MICROINYECCIÓN COMO METODOLOGÍA DE ENTREGA DE MATERIAL DE EDICIÓN A TRAVÉS DE CRISPR/CAS9 EN PENAEUS VANNAMEI

Abstract

"Las nuevas herramientas de uso biotecnológico e ingeniería genética como CRISPR/Cas9, son consideradas técnicas revolucionarias que podrían permitir potencializar la mejora genética sostenible de la acuicultura. CRISPR /Cas9 se describe como la acción de una nucleasa (Cas9) guiada por fragmentos cortos de ARN con complementariedad de bases al genoma y como consecuencia, un rompimiento de doble cadena que tendrá que ser reparado. Si bien, CRISPR/Cas9 es una poderosa herramienta de edición genética, esta depende de algunos factores como una entrega exitosa dentro de la célula o embrión, o el tipo de reparación del ADN activado, Non-Homologous End Joining (NHEJ) o Homology-Directed Repair (HDR). El propósito de este trabajo es la implementación de las nuevas tecnologías CRISPR/Cas9 en el crustáceo decápodo Penaeus vannamei, a partir del uso de la microinyección embrionaria como la técnica de acarreo de material de edición.

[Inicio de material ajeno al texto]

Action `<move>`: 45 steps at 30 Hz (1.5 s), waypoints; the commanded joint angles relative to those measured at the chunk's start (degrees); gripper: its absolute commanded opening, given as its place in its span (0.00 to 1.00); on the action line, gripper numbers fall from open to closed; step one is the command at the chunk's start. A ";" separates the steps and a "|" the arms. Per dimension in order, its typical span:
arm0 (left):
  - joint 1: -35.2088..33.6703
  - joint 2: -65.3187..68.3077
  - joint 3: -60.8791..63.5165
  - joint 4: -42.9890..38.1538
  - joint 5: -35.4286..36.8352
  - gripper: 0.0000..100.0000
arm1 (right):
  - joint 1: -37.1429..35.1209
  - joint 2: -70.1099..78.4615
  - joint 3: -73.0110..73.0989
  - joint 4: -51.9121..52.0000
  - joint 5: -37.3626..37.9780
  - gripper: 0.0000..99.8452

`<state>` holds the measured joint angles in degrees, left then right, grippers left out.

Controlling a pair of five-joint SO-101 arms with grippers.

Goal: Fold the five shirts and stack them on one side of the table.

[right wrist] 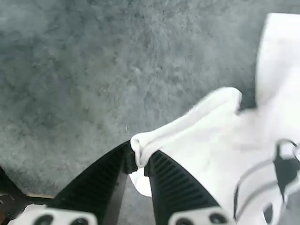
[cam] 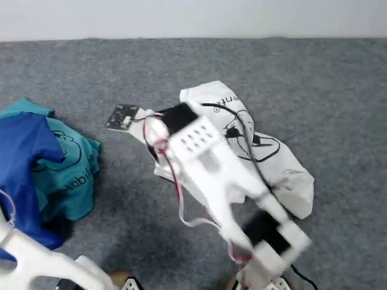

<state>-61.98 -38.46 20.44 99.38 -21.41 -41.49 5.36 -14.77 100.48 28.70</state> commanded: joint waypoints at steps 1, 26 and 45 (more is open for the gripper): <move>0.00 -1.23 -0.57 0.97 -0.44 0.02 | 0.92 -17.71 6.24 2.59 0.62 0.01; 24.35 -12.57 -0.22 0.18 1.85 0.02 | 36.53 -78.11 45.71 2.42 27.08 0.01; 63.65 31.91 -15.16 -22.24 12.84 0.06 | 36.70 -78.11 53.10 2.24 15.21 0.01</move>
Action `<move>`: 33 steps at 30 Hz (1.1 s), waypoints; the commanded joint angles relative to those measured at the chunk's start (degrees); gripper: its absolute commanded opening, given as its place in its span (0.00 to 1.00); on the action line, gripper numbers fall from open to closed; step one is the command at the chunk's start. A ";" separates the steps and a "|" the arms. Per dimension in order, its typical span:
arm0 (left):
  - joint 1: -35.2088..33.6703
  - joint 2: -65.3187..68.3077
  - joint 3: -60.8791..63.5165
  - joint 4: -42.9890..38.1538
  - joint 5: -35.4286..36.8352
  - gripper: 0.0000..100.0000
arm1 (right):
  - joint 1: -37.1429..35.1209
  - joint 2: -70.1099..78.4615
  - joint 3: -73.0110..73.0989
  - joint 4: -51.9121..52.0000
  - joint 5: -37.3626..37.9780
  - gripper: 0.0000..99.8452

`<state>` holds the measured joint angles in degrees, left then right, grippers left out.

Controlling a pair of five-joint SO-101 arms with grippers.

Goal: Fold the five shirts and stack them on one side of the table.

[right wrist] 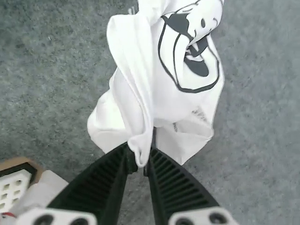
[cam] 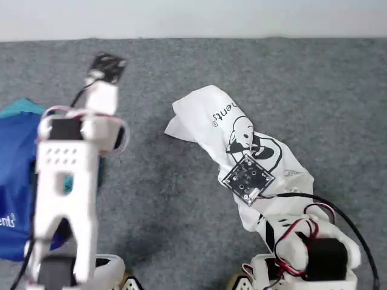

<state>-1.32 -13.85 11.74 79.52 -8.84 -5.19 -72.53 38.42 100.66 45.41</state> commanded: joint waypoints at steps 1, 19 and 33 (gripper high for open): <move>3.87 10.64 -8.84 -2.46 0.26 0.08 | 0.40 -0.04 -0.09 2.07 -1.67 0.01; 10.37 56.62 -57.19 -2.29 0.62 0.21 | 0.40 0.04 0.09 2.07 -6.42 0.01; 14.24 80.44 -81.01 -2.46 6.68 0.20 | 0.48 0.13 0.09 2.07 -6.42 0.01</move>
<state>12.31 65.19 -63.34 78.02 -4.97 -5.19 -72.53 38.77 100.66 39.52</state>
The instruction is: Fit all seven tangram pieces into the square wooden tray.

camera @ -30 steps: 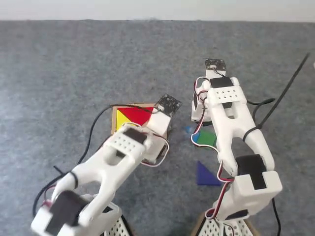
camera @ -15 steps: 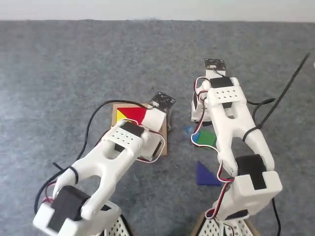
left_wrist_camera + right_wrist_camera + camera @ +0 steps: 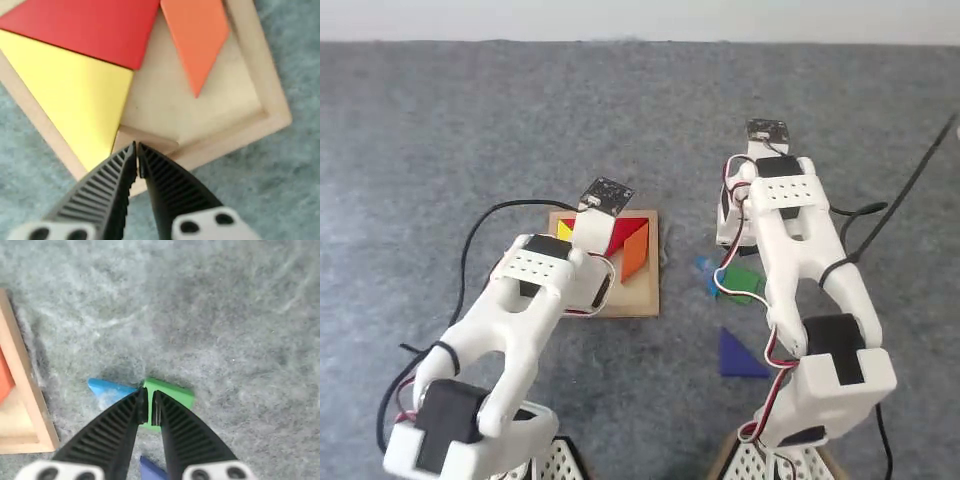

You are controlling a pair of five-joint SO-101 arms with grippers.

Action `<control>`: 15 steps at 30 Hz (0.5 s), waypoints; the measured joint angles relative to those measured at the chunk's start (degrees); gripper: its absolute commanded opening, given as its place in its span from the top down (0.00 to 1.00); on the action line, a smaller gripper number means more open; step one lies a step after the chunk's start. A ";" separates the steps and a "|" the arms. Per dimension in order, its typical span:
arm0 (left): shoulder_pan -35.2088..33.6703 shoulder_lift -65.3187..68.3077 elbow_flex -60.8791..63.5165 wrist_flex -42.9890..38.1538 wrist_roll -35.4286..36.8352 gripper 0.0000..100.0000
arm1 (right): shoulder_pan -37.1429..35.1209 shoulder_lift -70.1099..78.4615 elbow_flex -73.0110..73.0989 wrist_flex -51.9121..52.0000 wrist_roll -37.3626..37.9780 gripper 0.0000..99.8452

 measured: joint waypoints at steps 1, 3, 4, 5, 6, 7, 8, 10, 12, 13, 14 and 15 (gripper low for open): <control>0.00 0.00 0.00 0.62 -1.32 0.99 | -0.09 0.00 0.00 0.00 0.00 0.97; -0.18 -0.62 0.00 1.23 -3.08 0.99 | -0.35 0.00 0.00 0.00 0.00 0.97; -0.26 -1.58 1.05 1.32 -3.52 0.99 | -0.35 0.00 0.00 0.00 0.00 0.97; -0.35 -2.90 1.93 1.67 -3.69 0.99 | -0.35 0.00 0.00 0.00 0.00 0.97; -0.44 -4.57 3.08 1.76 -3.69 0.99 | -0.35 0.00 0.00 0.00 0.00 0.97; -0.44 -6.59 4.57 2.11 -3.96 0.99 | -0.35 0.00 0.00 0.00 0.00 0.97; -0.44 -8.97 6.07 2.11 -4.04 0.99 | -0.26 0.00 0.00 0.00 0.00 0.97; -0.62 -14.95 8.44 2.20 -4.04 0.99 | -0.26 0.00 0.00 0.00 0.00 0.97; -2.20 -21.89 9.41 2.20 -3.16 0.99 | -0.26 0.00 -1.32 0.00 0.44 0.97; -3.78 -25.49 9.58 2.20 -1.49 0.99 | -0.26 0.00 -2.64 0.18 1.67 0.97; -5.89 -29.10 9.85 1.58 0.44 0.99 | -0.26 0.00 -4.22 0.88 2.90 0.97; -8.09 -32.35 10.46 0.97 2.11 0.99 | -0.62 0.00 -5.80 2.37 3.78 0.97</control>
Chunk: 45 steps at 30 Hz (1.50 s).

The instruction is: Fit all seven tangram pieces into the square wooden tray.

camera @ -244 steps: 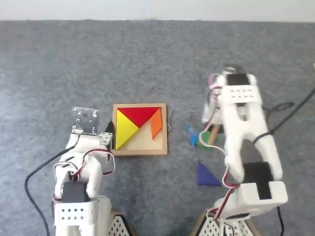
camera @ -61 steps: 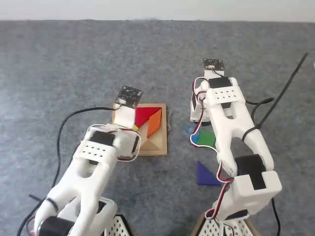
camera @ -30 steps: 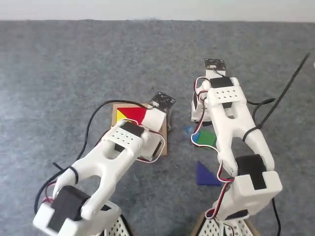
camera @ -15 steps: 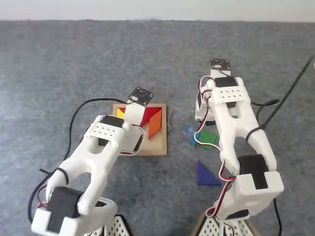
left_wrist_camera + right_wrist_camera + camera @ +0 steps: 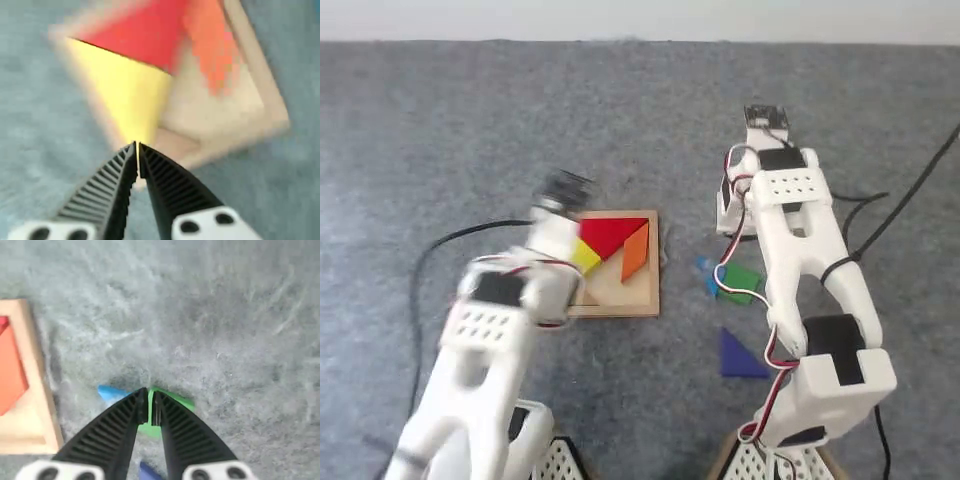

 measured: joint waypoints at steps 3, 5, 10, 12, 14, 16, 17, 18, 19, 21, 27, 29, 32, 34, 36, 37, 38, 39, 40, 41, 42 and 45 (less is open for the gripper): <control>-7.21 -7.12 2.73 -1.93 2.99 0.99 | -5.19 0.00 -2.64 4.04 1.32 0.97; -10.55 -8.79 4.75 -4.22 3.69 0.99 | -10.02 0.00 -2.99 4.48 1.58 0.97; -14.86 -9.49 8.70 -10.90 4.40 0.99 | -22.24 4.84 -3.52 -1.93 1.76 0.97; -15.21 -9.58 8.70 -11.60 4.48 0.99 | -25.41 7.91 -3.52 -5.80 1.76 0.97; -15.21 -9.58 8.70 -11.87 4.48 0.99 | -27.52 11.52 -3.52 -8.97 1.76 0.97; -15.21 -9.58 8.97 -11.96 4.48 0.99 | -28.13 14.33 -3.60 -10.90 1.76 0.97; -15.21 -9.58 9.49 -12.31 4.48 0.99 | -27.96 14.95 -4.04 -11.34 1.76 0.97; -15.21 -9.58 10.02 -12.84 4.48 0.99 | -27.87 15.65 -4.57 -11.52 1.76 0.97; -15.21 -9.58 10.46 -13.45 4.48 0.99 | -27.78 16.09 -5.01 -11.52 1.76 0.97; -15.21 -9.58 10.81 -14.33 4.48 0.99 | -26.90 16.53 -5.71 -11.25 1.76 0.97; -14.24 -9.58 10.81 -14.68 4.48 0.99 | -21.45 16.97 -10.29 -5.10 1.76 0.97; -13.27 -9.58 11.25 -14.68 4.48 0.99 | -20.75 16.97 -12.57 -2.81 1.76 0.97; -11.87 -9.85 12.31 -14.68 4.57 0.99 | -20.75 16.97 -15.21 -0.44 1.76 0.97; -11.69 -9.93 12.31 -14.68 4.57 0.99 | -20.75 16.97 -17.32 1.41 1.76 0.97; -11.87 -9.93 12.31 -14.68 4.57 0.99 | -20.66 16.97 -20.04 5.27 1.76 0.97; -11.87 -9.93 12.31 -14.68 4.57 0.99 | -20.48 16.88 -21.27 7.82 2.11 0.97; -11.87 -9.93 12.31 -14.68 4.57 0.99 | -19.87 16.26 -22.07 10.46 2.90 0.97; -11.87 -9.93 12.31 -14.68 4.57 0.99 | -18.90 14.86 -22.24 12.92 3.96 0.97; -11.87 -9.93 12.31 -14.68 4.57 0.99 | -17.49 12.75 -22.24 15.03 4.84 0.97; -11.87 -10.02 12.40 -14.68 4.57 0.99 | -15.91 9.85 -22.24 16.18 5.36 0.97; -11.87 -10.11 12.66 -14.68 4.57 0.99 | -14.24 6.51 -21.45 16.70 5.71 0.97; -11.69 -10.29 13.36 -14.68 4.57 0.99 | -10.46 -4.66 -15.91 17.49 7.12 0.97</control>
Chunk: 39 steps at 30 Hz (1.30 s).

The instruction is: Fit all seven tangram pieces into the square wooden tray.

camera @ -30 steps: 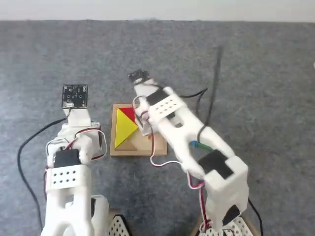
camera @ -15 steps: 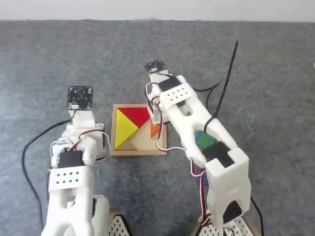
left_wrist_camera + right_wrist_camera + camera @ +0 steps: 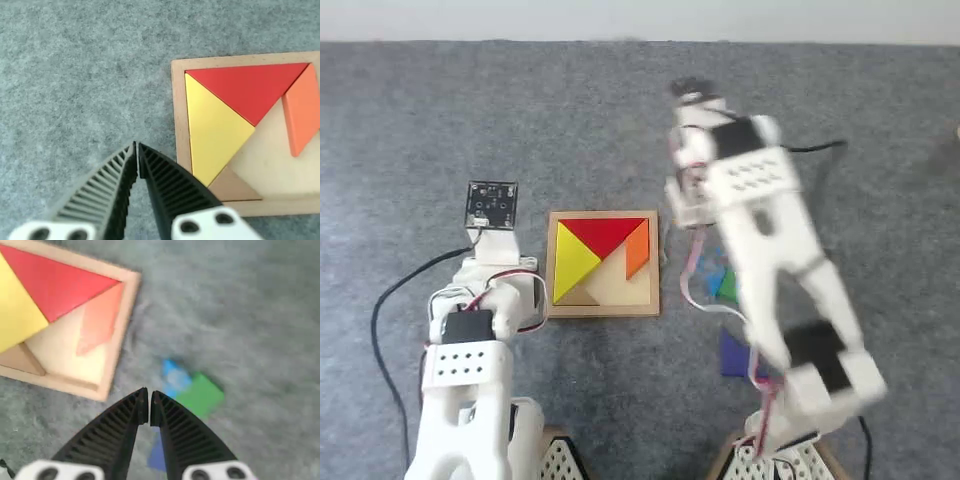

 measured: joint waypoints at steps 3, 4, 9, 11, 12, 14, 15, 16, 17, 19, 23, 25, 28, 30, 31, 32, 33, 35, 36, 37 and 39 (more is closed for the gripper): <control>3.78 0.00 0.00 0.09 0.00 0.99 | 0.44 -10.02 10.46 -0.62 1.93 0.97; 5.45 0.00 0.00 0.18 0.00 0.99 | 0.70 -12.57 14.68 -1.85 2.37 0.97; 7.30 0.00 0.00 0.79 -0.09 0.99 | 8.00 -18.29 37.19 -13.80 6.59 0.96; 7.56 0.00 0.00 0.79 -0.09 0.99 | 9.58 -18.37 43.25 -17.93 7.38 0.94; 7.82 0.00 0.00 0.79 -0.09 0.99 | 9.76 -18.37 45.54 -19.87 7.38 0.92; 8.00 0.00 0.00 0.79 -1.14 0.99 | 10.46 -18.37 47.65 -22.77 6.95 0.88; 7.91 0.00 0.00 0.79 -1.49 0.99 | 10.99 -18.29 47.82 -23.56 6.95 0.86; 7.82 0.00 0.00 0.79 -1.67 0.99 | 11.16 -18.02 47.82 -24.26 6.95 0.86; 7.82 0.00 0.00 0.79 -1.85 0.99 | 11.25 -17.41 47.82 -24.70 7.21 0.86; 7.82 0.00 0.00 0.79 -1.85 0.99 | 10.99 -16.35 47.82 -25.05 7.74 0.86; 7.82 0.00 0.00 0.79 -1.85 0.99 | 10.99 -14.77 47.82 -25.14 8.18 0.86; 7.82 0.00 0.00 0.79 -1.93 0.99 | 11.16 -14.42 47.82 -25.14 8.18 0.86; 7.82 0.00 0.00 0.79 -2.37 0.99 | 10.99 -14.42 47.82 -25.14 8.18 0.86; 7.82 0.00 0.00 0.79 -2.64 0.99 | 10.90 -14.42 47.82 -25.14 8.18 0.86; 7.82 0.00 0.00 0.79 -2.64 0.99 | 11.08 -14.42 47.82 -25.14 8.18 0.86; 7.82 0.00 0.00 0.79 -2.64 0.99 | 11.08 -14.42 47.82 -24.70 8.18 0.86; 7.82 0.00 0.00 0.79 -2.64 0.99 | 11.08 -14.42 47.82 -23.65 8.18 0.86; 7.82 0.00 0.00 0.79 -2.64 0.99 | 11.08 -14.42 47.82 -21.89 8.18 0.86; 7.82 0.00 0.00 0.79 -2.64 0.99 | 10.99 -14.59 48.09 -21.19 8.18 0.86; 7.82 0.00 0.00 0.79 -2.64 0.99 | 10.99 -15.38 48.88 -20.66 8.79 0.86; 7.82 0.00 0.00 0.79 -2.64 0.99 | 10.99 -18.11 51.52 -20.13 11.34 0.86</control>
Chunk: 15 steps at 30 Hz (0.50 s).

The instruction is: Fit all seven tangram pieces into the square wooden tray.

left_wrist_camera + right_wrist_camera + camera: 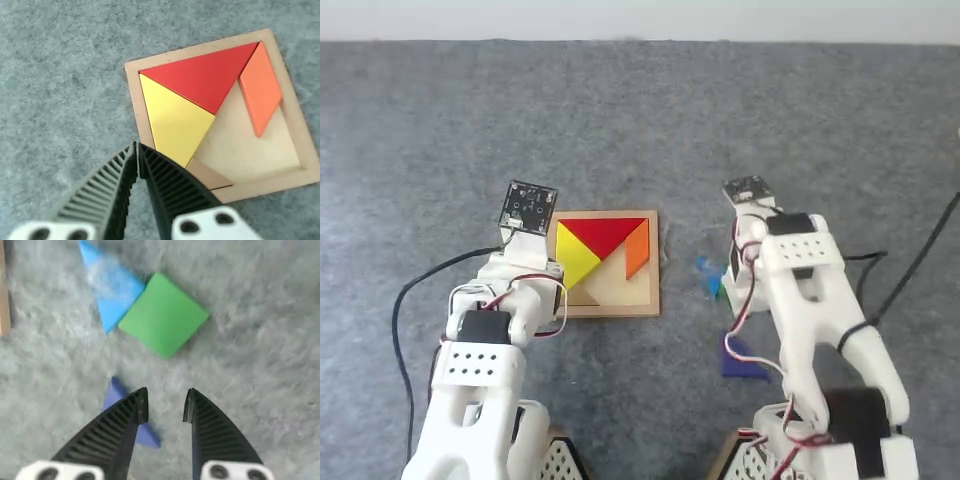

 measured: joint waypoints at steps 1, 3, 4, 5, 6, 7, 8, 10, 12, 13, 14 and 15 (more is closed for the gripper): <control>0.00 0.00 0.00 0.00 0.00 0.99 | -0.09 -1.67 1.76 0.09 1.32 0.86; 0.00 0.00 0.00 0.00 0.00 0.99 | -0.70 -5.45 5.27 0.18 3.60 0.85; 0.00 0.00 0.00 0.00 0.00 0.99 | -2.02 -7.30 7.12 0.18 4.40 0.83; 0.00 0.00 0.00 0.00 0.00 0.99 | -3.78 -9.05 8.97 0.18 5.01 0.79; 0.00 0.00 0.00 0.00 0.00 0.99 | -5.10 -10.55 10.37 0.26 5.45 0.75; 0.00 0.00 0.00 0.00 0.00 0.99 | -5.98 -11.69 11.52 0.26 5.54 0.70; 0.00 0.00 0.00 0.00 0.00 0.99 | -6.77 -12.31 12.13 0.35 5.80 0.65; 0.00 0.00 0.00 0.00 0.00 0.99 | -7.65 -12.75 12.57 0.35 6.42 0.60; 0.00 0.00 0.00 0.00 0.00 0.99 | -8.70 -12.75 12.84 0.26 6.77 0.61; 0.00 0.00 0.00 0.00 0.00 0.99 | -10.11 -12.75 13.27 0.18 6.86 0.62; 0.00 0.00 0.00 0.00 0.00 0.99 | -11.96 -12.75 13.98 0.18 6.86 0.63; 0.00 0.00 0.00 0.00 0.00 0.99 | -13.45 -12.57 14.24 0.35 6.86 0.64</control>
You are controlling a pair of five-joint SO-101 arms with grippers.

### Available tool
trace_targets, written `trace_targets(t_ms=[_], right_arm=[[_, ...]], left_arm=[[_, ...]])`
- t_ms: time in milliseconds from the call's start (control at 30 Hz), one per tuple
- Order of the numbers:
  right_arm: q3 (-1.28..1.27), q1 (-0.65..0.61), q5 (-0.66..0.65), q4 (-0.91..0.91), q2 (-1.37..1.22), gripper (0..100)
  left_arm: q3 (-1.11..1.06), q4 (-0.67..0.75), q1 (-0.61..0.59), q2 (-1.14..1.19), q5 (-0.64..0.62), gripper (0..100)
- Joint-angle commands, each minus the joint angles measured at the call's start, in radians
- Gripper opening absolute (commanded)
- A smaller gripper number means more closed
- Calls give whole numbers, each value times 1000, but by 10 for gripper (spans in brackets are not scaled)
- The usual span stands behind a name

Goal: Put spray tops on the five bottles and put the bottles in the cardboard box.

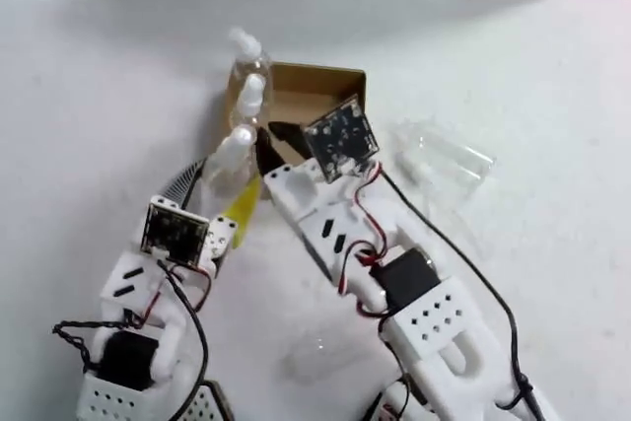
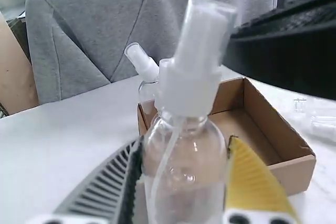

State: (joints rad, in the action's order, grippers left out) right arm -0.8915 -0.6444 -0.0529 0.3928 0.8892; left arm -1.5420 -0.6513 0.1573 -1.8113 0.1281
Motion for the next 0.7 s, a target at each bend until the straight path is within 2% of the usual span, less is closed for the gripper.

Para la estandarización de esta metodología se evaluaron métodos de reblandecimiento de la pared del huevo, sujeción óptima de los huevos a un sustrato y por último, el diseño óptimo de la aguja para la microinyección, observando con este método supervivencias aproximadas de 3 - 5%. A partir de una co-inyección de sondas donadoras para genes involucrados en el desarrollo de apéndices (Ubx) se observaron algunos fenotipos con malformaciones esperadas por disrupción de dicho gen. Para la verificación genética de las mutaciones resultantes se evaluaron metodologías de enriquecimiento genómico y extracciones de ADN enzimáticas ante el obstáculo que supone las extracciones de los diminutos nauplios individuales. Finalmente, se esperaba que el diseño realizado para las sondas donadoras utilizadas en el sistema CRISPR/Cas9 (ssODN y dsODN), permitiría validar una metodología sencilla para la caracterización del genotipo obtenido mediante la amplificación por PCR a partir de la combinación estratégica de oligonucleótidos y a su vez la determinación del mecanismo de reparación de ADN activado por la célula (NHEJ o HDR). Sin embargo, los resultados arrojan un conjunto de amplicones inespecíficos generados posiblemente a partir del uso de secuencias altamente repetitivas, lo que aunado a la secuenciación lleva a que no es posible concluir sobre la generación de mutaciones. Se propone el uso de secuenciación masiva (NGS) a futuro para verificar las mutaciones generadas."